Conservation issues relating to the wild forms of domestic animals
The primary issue relating to the conservation of these wild animals has already been alluded to. It’s hard for us to know the extent to which they ‘exist’. Most domestic animals have large and geographically widespread feral populations. Feral domestic pigeons can be found in pretty much every urban area on Earth. Such feral animals readily hybridise with their wild forms, and continual introgression (backcrossing leading to gene flow) often leads to the genetic replacement of the latter. Wild Rock Doves used to be present throughout Europe, including on the coasts of England and Wales. They now persist only in certain regions, such as parts of the Celtic fringe of the British Isles, where feral pigeons have not yet arrived in numbers. Even in such places, it seems unlikely that Rock Dove populations are free of feral genetic input, rendering their long-term future in doubt. Red Junglefowl are similarly threatened by interbreeding with domestic chickens, and it’s clear that there has been extensive gene flow between domestic ducks (Anas platyrhynchos) and geese (Anser anser) and their respective wild relatives as well. Conservation efforts aiming to protect the undomesticated forms of domestic animals must start with analyses of both genomes and phenotypes to identify the level of introgression that has occurred in different populations.

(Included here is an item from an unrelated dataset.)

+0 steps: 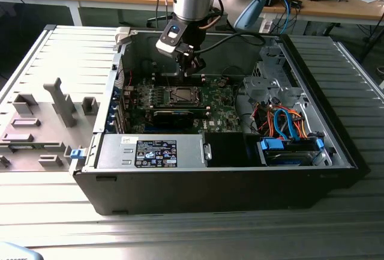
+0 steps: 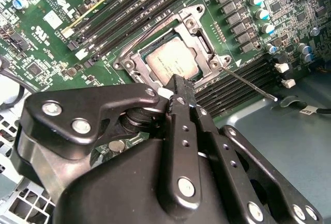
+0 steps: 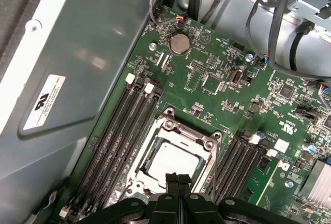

Figure 3 A wild Rock Dove (Columba livia) caught for ringing and DNA sampling in the Outer Hebrides. Learning about the population genetics, survival rates and movement ecology of such wild populations will help us to understand the evolution and basic biology of the domestic pigeon © Will Smith.
We hope that our paper will draw attention to this unique group of organisms, and perhaps help to give people a better understanding of how our most familiar animal companions were in a time before humans came to shape the world around them. As well as being of potential utility for scientific and practical reasons, they are a fascinating set of animals worthy of appreciation in their own right.